Raziye üzerini giyip gelmişti, Hasan bende bir banyoya gireyim deyip çantasından temiz çamaşır ve giysi alıp banyoya girdi. Makbule Hanım, Raziye’yi bağrına basmış öpüp koklayarak “Allah’ıma şükürler olsun sizi bana bağışladı.” diyordu. Kapının vurulması üzerine Makbule Hanım kapıyı açtı yemekleri gelmişti! Yemekleri içeri alarak kapıyı kapattı, elinde ki tepsiyi masaya koydu “haydi yemeğini ye” diye Raziye’yi masaya çağırdı.
Raziye, öylesine yemek yiyordu ki, Makbule Hanım: “yavaş ye kız boğulacaksın diye takıldı.”
“Kaç gündür aç olduğumuzu biliyor musun? Bugün ikindi biraz ekmek ve meyve yedik arkasına otuz kilo metre yol yürüyüp Honaz’a vardık oradan taksiye binip buraya geldik yemek söyleyip odaya çıktık.” diye anlatıyor ama yemeğini de bir taraftan yiyordu.
Hasan, banyo yapmış temiz giysilerini giyip masaya oturdu yemeğini yemeğe başladı, “bu yemek bana yetmez Vallahi deyip yemekleri silip süpürdü.”
Raziye, “haydi lokantaya gidelim karnımızı tıka basa iyice doyuralım bende hiçbir şey yememiş gibiyim.” dedi.

“Bende gelirim sizi yalnız bırakmam.” dedi Makbule Hanım.
“Hesaplar sendense buyur abla.” dedi gülerek Raziye.
“Siz hep böyle gülün yeter ki ömrüm boyunca hesabınızı öderim kuzum.” dedi Makbule Hanım.
Hasan, “istersen bugün yatalım yarın kebapçıda acısını çıkaralım ne dersin?” dedi.
Raziye, “ben sana uyarım” dedi.
Hasan, “yatakların üzerinde ki battaniyeleri alıp yere serdi “ben burada yatarım deyip yere uzandı.”
Sabahleyin önce Hasan uyanıp “haydi kalkın” dedi.
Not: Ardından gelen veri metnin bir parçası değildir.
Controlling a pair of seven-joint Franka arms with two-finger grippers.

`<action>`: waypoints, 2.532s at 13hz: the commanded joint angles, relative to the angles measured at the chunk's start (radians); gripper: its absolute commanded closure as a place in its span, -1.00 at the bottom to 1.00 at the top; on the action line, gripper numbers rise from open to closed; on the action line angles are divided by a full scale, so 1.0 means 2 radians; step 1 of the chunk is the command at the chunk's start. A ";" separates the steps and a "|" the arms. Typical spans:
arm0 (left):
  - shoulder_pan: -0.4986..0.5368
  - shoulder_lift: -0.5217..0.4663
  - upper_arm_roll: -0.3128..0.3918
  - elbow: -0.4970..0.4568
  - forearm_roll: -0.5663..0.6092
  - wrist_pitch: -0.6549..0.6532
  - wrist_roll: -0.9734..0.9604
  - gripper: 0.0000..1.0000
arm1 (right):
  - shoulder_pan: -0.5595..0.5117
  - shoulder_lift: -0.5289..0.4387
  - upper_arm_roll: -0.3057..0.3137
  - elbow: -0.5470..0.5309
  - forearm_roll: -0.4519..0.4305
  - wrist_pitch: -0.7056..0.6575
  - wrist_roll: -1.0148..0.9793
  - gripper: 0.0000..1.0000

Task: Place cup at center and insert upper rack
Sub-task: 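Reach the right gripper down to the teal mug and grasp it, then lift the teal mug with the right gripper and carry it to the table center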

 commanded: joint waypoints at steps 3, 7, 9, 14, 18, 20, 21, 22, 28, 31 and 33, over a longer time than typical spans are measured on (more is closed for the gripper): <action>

Hep beraber yüzlerini yıkayıp aşağıya indiler, Mehmet Bey ve dedeler oturmuş onları bekliyorlardı yanlarına varıp ellerini öptüler “geçmiş olsun hoş geldiniz çocuklar” dedikten sonra “haydi lokantaya gidip birer çorba içelim” dedi Mehmet Bey. Otelden çıkıp yakında bulunan bir lokantada çorba içtiler. Hasan “ben bir çorba daha alırım sende ister misin?” Raziye diye sordu. Raziye cevap vermeden “ister tabi” dedi Makbule Hanım.
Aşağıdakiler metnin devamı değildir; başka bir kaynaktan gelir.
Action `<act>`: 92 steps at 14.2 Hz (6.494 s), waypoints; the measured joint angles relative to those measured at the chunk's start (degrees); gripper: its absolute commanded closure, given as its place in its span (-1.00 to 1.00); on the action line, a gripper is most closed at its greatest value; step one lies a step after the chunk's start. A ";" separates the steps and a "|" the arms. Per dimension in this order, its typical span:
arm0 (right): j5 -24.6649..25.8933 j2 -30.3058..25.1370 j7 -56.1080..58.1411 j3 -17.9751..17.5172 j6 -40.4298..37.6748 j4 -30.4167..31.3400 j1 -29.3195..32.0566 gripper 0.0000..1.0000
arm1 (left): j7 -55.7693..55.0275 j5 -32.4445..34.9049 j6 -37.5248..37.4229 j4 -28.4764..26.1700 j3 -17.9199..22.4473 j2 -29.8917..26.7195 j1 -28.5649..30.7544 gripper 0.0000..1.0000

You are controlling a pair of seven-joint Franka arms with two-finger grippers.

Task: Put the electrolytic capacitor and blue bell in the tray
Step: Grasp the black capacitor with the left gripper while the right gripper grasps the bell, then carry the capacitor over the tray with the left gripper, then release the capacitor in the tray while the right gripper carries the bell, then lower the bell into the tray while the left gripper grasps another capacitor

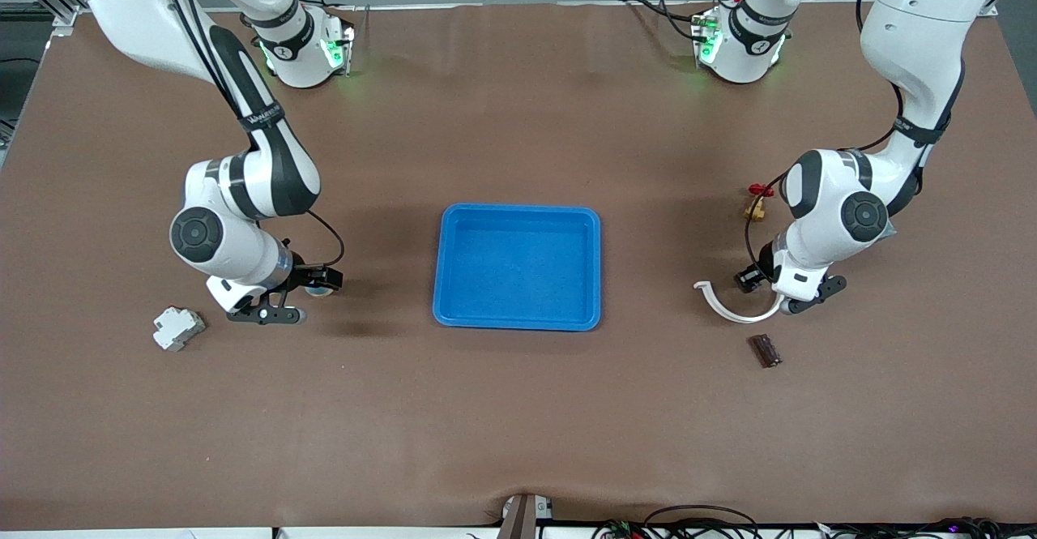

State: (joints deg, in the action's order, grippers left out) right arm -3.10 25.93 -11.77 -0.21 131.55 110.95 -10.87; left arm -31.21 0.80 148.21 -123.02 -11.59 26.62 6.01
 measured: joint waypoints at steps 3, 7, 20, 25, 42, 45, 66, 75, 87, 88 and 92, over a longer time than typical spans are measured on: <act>0.05 0.73 0.90 0.26 -0.14 0.71 0.91 -1.00 | 0.00 0.00 0.07 0.77 -0.01 -0.11 0.00 1.00; 0.05 0.73 3.53 0.31 -1.12 1.49 2.73 -1.00 | -0.07 0.00 -2.76 1.77 -0.46 -2.48 -0.05 1.00; 0.04 1.30 3.52 -0.06 -0.76 2.51 2.59 -1.00 | -30.09 0.00 -18.25 11.52 -9.74 -6.56 -8.47 1.00; 0.01 2.06 3.52 -0.12 -0.34 2.45 2.47 -1.00 | -41.77 0.00 -18.26 15.85 -9.82 -2.82 -15.68 1.00; 0.01 6.37 3.52 -0.27 0.50 0.35 2.03 0.36 | -60.31 3.61 -18.33 21.64 -9.61 6.27 -25.20 1.00; -0.04 6.38 3.55 -0.36 0.49 0.16 1.99 0.82 | -64.05 5.36 -18.33 22.24 -9.59 8.73 -26.26 1.00; -5.69 2.41 -33.35 -1.26 -4.17 -7.06 -18.76 0.92 | -65.55 10.67 -22.36 30.05 -3.62 7.60 -26.85 -1.00; -11.55 9.85 -34.30 -1.35 -3.83 -13.86 -22.78 0.90 | -54.07 13.86 -25.12 32.50 -3.01 6.65 -15.47 -1.00; -11.55 13.50 -34.48 -1.34 -0.97 -14.85 -24.75 0.86 | -32.22 21.57 -23.33 32.37 -0.95 12.12 -2.86 -1.00; -11.55 13.63 -34.48 -1.35 -0.78 -14.86 -24.86 0.84 | -30.64 21.58 -22.12 32.38 -0.95 12.45 -2.51 -1.00; -11.55 13.80 -34.48 -1.35 -0.57 -14.88 -25.13 0.69 | -26.75 21.59 -18.47 32.37 -0.94 14.16 -1.84 -0.94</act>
State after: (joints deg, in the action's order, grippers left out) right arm -14.65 39.73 -46.25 -1.56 130.98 96.07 -36.00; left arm -57.97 22.39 129.74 -90.64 -12.53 40.79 4.17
Yemek sonrası arabaya binip Karahayıt jandarma karakoluna vardılar Raziye ve Hasan ifade verdiler ve şikayetçi oldular. Karakoldan çıkıp Valiliğe gidip Vali Beye teşekkür edip biraz soru cevaptan sonra müsaade isteyip otele giderek eşyalarını toplayıp arabanın bagajına koydular. Hasan, Mehmet Amca “Kebap yiyip çıkalım mı? Annen anlattı bana kasaptan bolca et alalım yolda size bolca kebap pişireceğim.” dedi. Arabaya binip yola çıktılar “bir kasaptan et aldılar, başka bir yerden ekmek ve diğer malzemelerden aldılar bagaja koydular, Hasan “ben bagaja bineyim deyip arabanın içinden bagaja geçti” Denizli’den çıktıktan bir süre sonra güzel bir yerde durdular kebabı hazırlayıp ateşi yaktılar Mehmet Amca pişiriyor Hasan ile Raziye yiyordu öbürleri az ve yavaş yiyorlardı, “onlar tamam doyduk” deyince geriye kalanları da büyükler yediler ortalığı toplayıp arabaya binip yola çıktılar, yol boyunca Raziye’ye sorular soruyorlar o cevaplıyordu. Hasan’a “Oğlum madem Raziye’nin yerini öğrendin niye gelip karakola bildirmedin?” diye sordu İrbaham ede.
“Düşünemedim o anda aklımda sadece Raziye vardı.” dedi Hasan.
“Çocukları sıkıştırmayın çok şükür sağ salim geldiler ya, daha ne istiyoruz ne olduysa olmuş! Biz şimdi düğünü düşünelim ne zaman yapacağız düğünü?” diye sordu Mehmet Bey.
Makbule Hanım, “hayırlısı ile Maraş’a varalım en kısa zamanda yaparız” Mehmet Amca dedi.
“Aman diyeyim düğünü geciktirmeyelim, benim üzerime düşen ne ise baş tacı” dedi Mehmet Amca.
“Aslında düşünecek bir şey yok! Evleri var çok şükür işleri de var! Evlerinin kocaman bahçesi var bir akşam kına gecesi öbür gün yemek verilir olur biter.” dedi Ökkeş ede.
İrbaham ede, “ne dersin?” Hasan diye sordu.
Makbule Hanım, “biz bunları Raziye ile konuşup bir karara varırız hele Maraş’a varalım.” dedi.
“Aha burada konuşalım, Maraş’a varıncaya kadar konuşacak söz lazım kızım.” dedi Ökkeş ede.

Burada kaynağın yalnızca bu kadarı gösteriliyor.